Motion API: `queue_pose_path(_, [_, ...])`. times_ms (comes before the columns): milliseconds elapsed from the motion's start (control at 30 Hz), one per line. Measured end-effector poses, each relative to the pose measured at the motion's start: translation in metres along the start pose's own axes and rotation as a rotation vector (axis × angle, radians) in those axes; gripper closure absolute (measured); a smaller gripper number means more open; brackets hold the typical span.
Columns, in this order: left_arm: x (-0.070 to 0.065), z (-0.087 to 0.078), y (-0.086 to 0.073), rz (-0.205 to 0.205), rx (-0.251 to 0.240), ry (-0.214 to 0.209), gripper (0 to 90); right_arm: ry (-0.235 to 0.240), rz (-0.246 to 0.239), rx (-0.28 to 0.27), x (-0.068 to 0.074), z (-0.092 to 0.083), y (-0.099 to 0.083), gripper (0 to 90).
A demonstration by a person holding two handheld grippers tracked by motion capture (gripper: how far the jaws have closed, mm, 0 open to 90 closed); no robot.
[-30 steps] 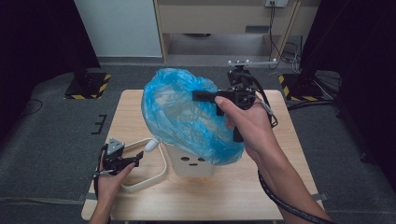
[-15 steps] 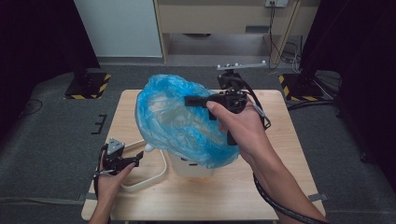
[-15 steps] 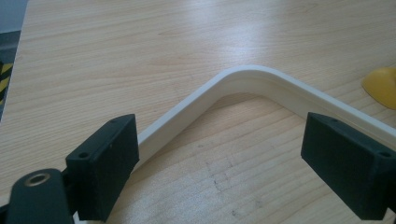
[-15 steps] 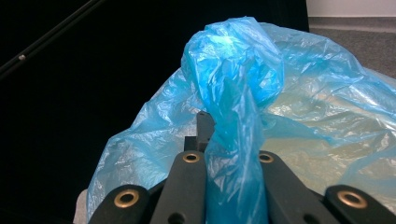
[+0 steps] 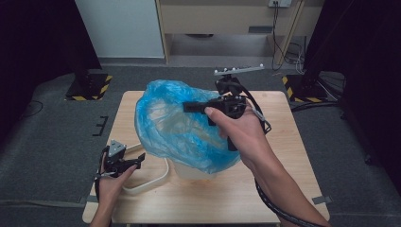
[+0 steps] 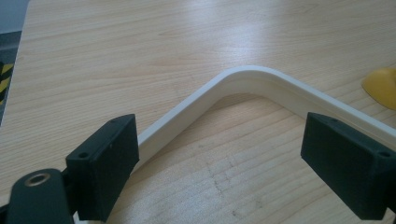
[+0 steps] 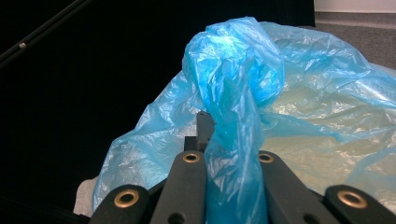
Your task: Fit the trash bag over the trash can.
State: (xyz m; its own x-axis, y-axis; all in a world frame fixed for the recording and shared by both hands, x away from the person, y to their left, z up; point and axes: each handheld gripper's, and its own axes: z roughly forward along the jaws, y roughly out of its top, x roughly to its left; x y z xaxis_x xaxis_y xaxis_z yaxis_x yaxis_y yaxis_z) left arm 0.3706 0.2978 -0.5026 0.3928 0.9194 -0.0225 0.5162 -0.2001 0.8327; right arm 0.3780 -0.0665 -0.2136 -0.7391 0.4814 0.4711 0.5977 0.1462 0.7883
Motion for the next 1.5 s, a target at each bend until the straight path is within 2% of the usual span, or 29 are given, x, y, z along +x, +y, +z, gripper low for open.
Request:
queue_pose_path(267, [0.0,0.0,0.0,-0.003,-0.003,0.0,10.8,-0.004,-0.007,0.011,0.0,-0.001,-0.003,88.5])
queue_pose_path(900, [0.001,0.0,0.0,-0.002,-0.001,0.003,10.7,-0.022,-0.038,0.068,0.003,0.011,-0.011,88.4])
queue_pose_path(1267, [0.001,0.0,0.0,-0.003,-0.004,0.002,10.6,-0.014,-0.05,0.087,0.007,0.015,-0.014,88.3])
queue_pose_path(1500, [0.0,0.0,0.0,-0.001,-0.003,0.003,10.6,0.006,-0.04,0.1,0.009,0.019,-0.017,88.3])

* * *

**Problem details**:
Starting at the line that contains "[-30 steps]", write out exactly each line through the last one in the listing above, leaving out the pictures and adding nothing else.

**Problem solution**:
[-30 steps] 
[-15 steps] 
[-15 steps] 
[-15 steps] 
[+0 steps] 
[+0 steps] 
[+0 steps] 
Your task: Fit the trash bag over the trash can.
State: (xyz m; its own x-axis, y-axis; all in a world frame fixed for the recording and shared by both hands, x away from the person, y to their left, z up; point and axes: each handheld gripper's, and its own axes: z roughly forward along the jaws, y roughly out of its top, x roughly to its left; x y z xaxis_x xaxis_y xaxis_z yaxis_x yaxis_y yaxis_z) left arm 0.3706 0.2978 -0.5026 0.3928 0.9194 -0.0225 0.5162 -0.2001 0.8327; right arm 0.3780 -0.0665 -0.2136 -0.7391 0.4814 0.4711 0.5977 0.1462 0.7883
Motion for the next 1.5 s, a target at each bend until the straight path is within 2% of the usual span, or 29 are given, x, y, z along +x, +y, +z, gripper low for open.
Request:
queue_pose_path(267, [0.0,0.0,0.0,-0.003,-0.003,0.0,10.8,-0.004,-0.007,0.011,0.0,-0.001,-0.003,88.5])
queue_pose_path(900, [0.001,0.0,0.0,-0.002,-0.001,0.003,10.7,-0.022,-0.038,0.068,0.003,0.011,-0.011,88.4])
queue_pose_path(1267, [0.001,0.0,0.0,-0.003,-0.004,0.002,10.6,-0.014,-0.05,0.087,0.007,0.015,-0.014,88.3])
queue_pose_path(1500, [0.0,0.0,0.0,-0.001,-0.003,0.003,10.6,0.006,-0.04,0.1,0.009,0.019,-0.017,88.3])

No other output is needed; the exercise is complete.